Re: [Xen-devel] [PATCH RFC v2 0/5] Multi-queue support for xen-blkfront and xen-blkback
From: Bob Liu
Date: Mon Aug 10 2015 - 07:15:39 EST
On 08/10/2015 07:03 PM, Rafal Mielniczuk wrote:
> On 01/07/15 04:03, Jens Axboe wrote:
>> On 06/30/2015 08:21 AM, Marcus Granado wrote:
>>> Hi,
>>>
>>> Our measurements for the multiqueue patch indicate a clear improvement
>>> in iops when more queues are used.
>>>
>>> The measurements were obtained under the following conditions:
>>>
>>> - using blkback as the dom0 backend with the multiqueue patch applied to
>>> a dom0 kernel 4.0 on 8 vcpus.
>>>
>>> - using a recent Ubuntu 15.04 kernel 3.19 with multiqueue frontend
>>> applied to be used as a guest on 4 vcpus
>>>
>>> - using a micron RealSSD P320h as the underlying local storage on a Dell
>>> PowerEdge R720 with 2 Xeon E5-2643 v2 cpus.
>>>
>>> - fio 2.2.7-22-g36870 as the generator of synthetic loads in the guest.
>>> We used direct_io to skip caching in the guest and ran fio for 60s
>>> reading a number of block sizes ranging from 512 bytes to 4MiB. Queue
>>> depth of 32 for each queue was used to saturate individual vcpus in the
>>> guest.
>>>
>>> We were interested in observing storage iops for different values of
>>> block sizes. Our expectation was that iops would improve when increasing
>>> the number of queues, because both the guest and dom0 would be able to
>>> make use of more vcpus to handle these requests.
>>>
>>> These are the results (as aggregate iops for all the fio threads) that
>>> we got for the conditions above with sequential reads:
>>>
>>> fio_threads io_depth block_size 1-queue_iops 8-queue_iops
>>> 8 32 512 158K 264K
>>> 8 32 1K 157K 260K
>>> 8 32 2K 157K 258K
>>> 8 32 4K 148K 257K
>>> 8 32 8K 124K 207K
>>> 8 32 16K 84K 105K
>>> 8 32 32K 50K 54K
>>> 8 32 64K 24K 27K
>>> 8 32 128K 11K 13K
>>>
>>> 8-queue iops was better than single queue iops for all the block sizes.
>>> There were very good improvements as well for sequential writes with
>>> block size 4K (from 80K iops with single queue to 230K iops with 8
>>> queues), and no regressions were visible in any measurement performed.

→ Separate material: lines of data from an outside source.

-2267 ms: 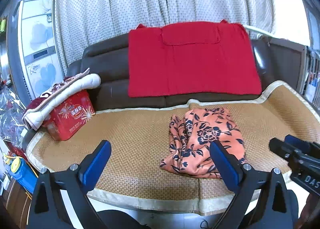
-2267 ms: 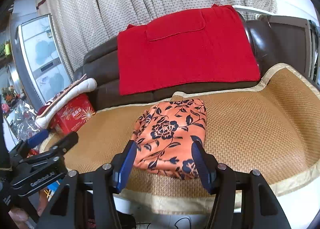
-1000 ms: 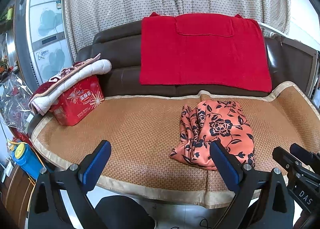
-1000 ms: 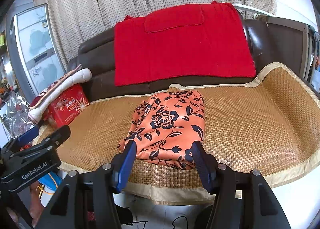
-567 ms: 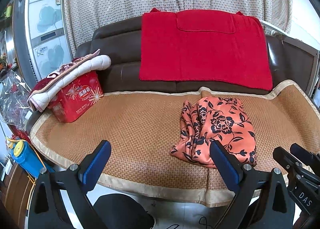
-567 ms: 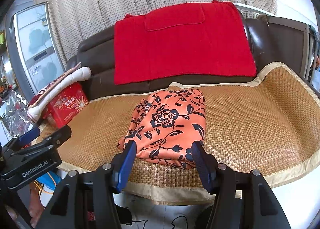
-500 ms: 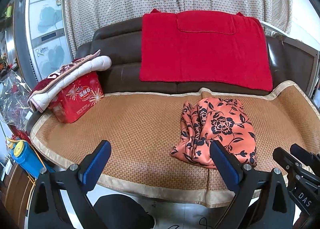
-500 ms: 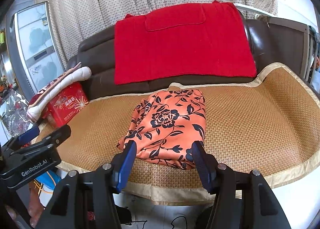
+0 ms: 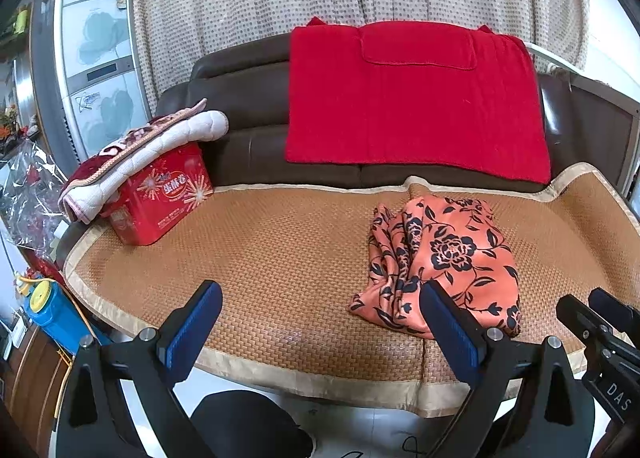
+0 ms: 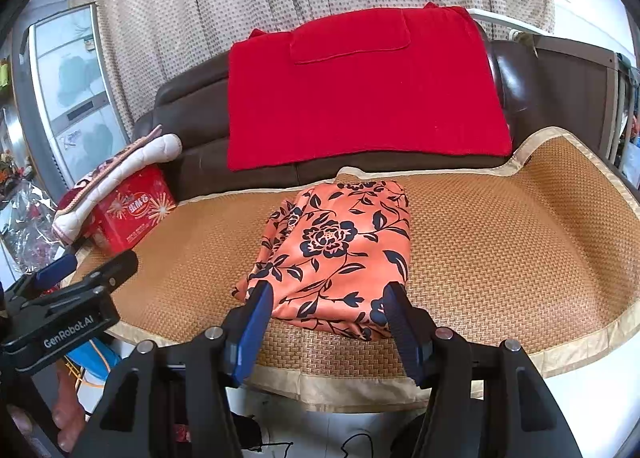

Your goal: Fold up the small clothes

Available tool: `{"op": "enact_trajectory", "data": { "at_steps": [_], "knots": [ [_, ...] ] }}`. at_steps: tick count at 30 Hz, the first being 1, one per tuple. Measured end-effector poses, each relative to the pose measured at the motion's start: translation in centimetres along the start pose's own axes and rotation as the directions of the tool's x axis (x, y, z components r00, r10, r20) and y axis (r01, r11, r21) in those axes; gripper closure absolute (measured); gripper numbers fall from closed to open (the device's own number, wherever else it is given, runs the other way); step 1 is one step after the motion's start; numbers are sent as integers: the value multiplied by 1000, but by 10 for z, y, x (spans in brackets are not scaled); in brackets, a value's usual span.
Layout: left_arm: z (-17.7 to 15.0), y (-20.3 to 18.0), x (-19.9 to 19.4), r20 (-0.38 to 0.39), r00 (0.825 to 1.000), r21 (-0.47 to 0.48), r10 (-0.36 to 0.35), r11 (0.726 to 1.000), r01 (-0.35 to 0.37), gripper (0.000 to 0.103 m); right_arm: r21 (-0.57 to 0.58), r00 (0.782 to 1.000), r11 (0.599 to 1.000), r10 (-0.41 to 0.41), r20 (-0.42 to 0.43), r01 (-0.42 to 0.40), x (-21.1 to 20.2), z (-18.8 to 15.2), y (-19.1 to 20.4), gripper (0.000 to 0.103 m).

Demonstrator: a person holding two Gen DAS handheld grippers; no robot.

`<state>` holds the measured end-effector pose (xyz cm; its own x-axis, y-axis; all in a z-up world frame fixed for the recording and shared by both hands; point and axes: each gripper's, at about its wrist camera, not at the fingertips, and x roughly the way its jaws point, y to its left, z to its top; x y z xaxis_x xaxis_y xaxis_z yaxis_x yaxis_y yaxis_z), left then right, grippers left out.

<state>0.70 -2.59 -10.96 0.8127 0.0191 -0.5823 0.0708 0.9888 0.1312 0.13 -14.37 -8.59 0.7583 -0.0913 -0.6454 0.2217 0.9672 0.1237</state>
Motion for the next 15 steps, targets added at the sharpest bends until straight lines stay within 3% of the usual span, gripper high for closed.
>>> {"op": "enact_trajectory", "data": {
  "at_steps": [15],
  "knots": [
    [11, 29, -17, 55, 997, -54, 58, 997, -55, 4, -30, 1000, 999, 20, 5, -20, 1, 10, 20, 42]
  ]
}}
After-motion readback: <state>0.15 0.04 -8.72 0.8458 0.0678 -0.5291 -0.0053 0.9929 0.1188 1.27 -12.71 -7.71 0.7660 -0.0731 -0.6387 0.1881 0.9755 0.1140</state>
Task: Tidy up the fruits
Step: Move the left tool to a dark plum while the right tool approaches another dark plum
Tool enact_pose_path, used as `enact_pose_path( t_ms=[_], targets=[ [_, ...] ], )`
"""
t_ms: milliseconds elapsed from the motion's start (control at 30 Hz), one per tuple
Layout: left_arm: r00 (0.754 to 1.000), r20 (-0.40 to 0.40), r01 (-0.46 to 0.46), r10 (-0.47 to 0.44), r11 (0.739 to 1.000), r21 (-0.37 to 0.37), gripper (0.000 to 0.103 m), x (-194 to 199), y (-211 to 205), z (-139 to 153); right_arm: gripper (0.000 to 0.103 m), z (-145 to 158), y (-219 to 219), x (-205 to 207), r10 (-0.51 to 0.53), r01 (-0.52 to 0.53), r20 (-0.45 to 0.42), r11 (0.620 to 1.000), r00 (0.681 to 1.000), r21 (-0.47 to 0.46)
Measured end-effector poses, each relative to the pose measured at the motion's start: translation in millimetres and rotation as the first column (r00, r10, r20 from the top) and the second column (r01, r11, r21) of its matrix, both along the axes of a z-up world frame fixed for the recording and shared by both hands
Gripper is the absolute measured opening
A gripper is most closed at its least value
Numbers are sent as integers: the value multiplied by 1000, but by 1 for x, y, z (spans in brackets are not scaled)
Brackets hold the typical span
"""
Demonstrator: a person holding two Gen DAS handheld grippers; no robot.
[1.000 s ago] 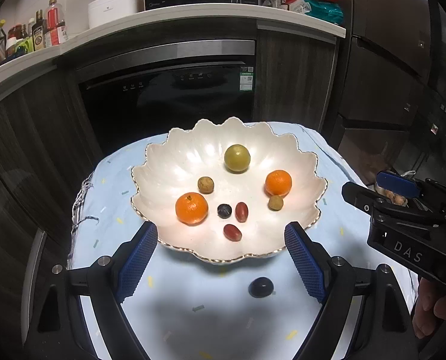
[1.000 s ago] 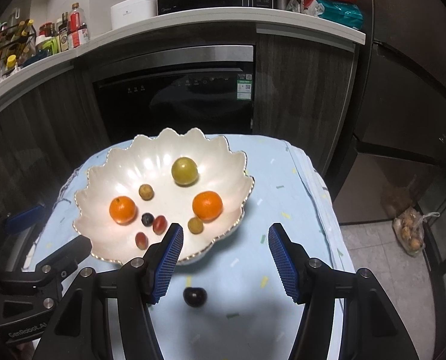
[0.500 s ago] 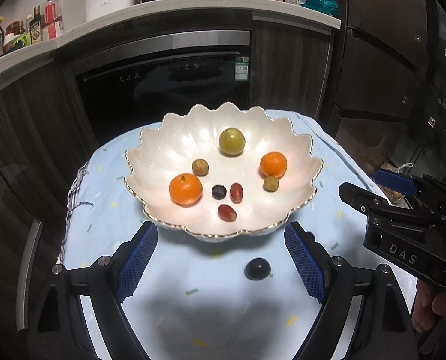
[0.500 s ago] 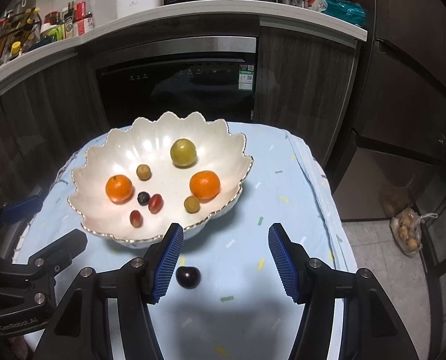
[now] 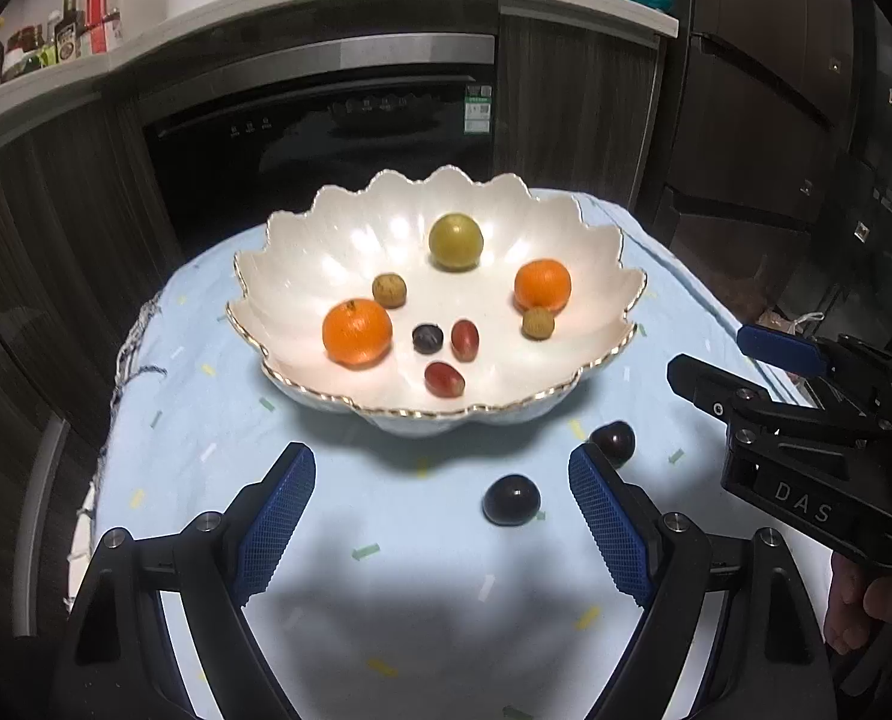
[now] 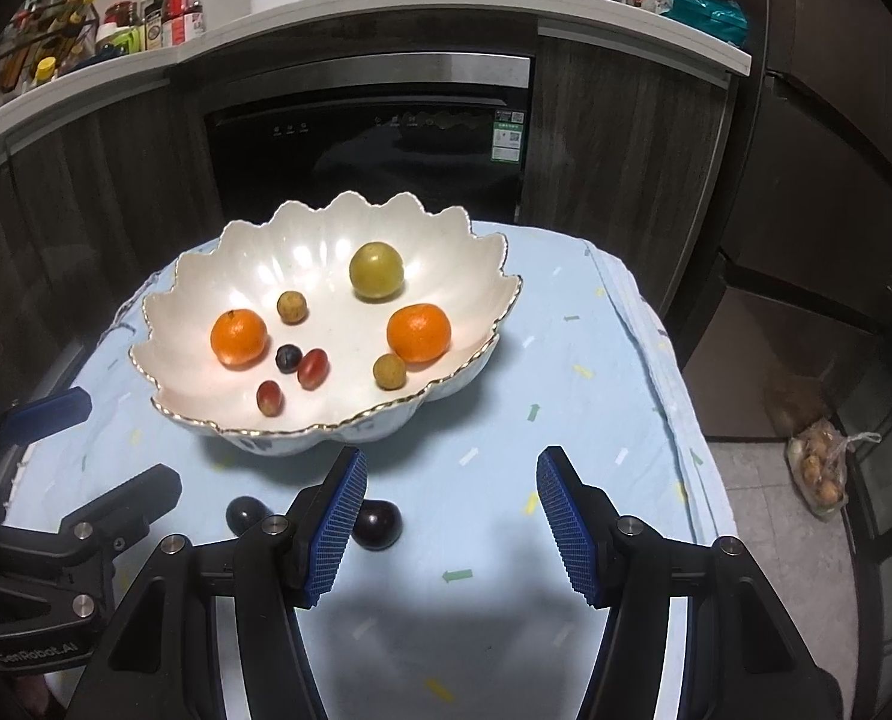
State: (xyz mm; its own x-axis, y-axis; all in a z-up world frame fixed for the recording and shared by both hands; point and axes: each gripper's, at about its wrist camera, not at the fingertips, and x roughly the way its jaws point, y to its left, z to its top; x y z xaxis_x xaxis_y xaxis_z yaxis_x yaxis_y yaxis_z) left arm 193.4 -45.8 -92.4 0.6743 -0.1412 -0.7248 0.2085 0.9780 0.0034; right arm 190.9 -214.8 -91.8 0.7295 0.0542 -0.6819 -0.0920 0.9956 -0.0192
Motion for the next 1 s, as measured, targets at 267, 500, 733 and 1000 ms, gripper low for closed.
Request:
enact_pose_path(
  t_ms=[267,500,733,1000],
  targets=[
    [1000,-4,19,-19,1000,12,87,-1,-5,-15,60,-13,1,1,24,-24,-11,1000,1000,7],
    [999,-1,47,-47,998,32,87,-2,-11,-27,60,-23,4,2,53,-53,-15,999,998,-5],
    [998,-10,66,-65,997,33,86,0,-12,-40,60,-32,8,5,85,-86,-27,996,996,-7],
    [995,-5,96,-96,994,59,78,3,-17,-49,60,-42,15,7,132,-133,-45,991,990,-21]
  ],
)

>> Great results! And I don't know why this code has lingered for so long,
>> so thanks for helping get some attention to this again.
>>
>> Personally I'd be really interested in the results for the same set of
>> tests, but without the blk-mq patches. Do you have them, or could you
>> potentially run them?
>>
> Hello,
>
> We rerun the tests for sequential reads with the identical settings but with Bob Liu's multiqueue patches reverted from dom0 and guest kernels.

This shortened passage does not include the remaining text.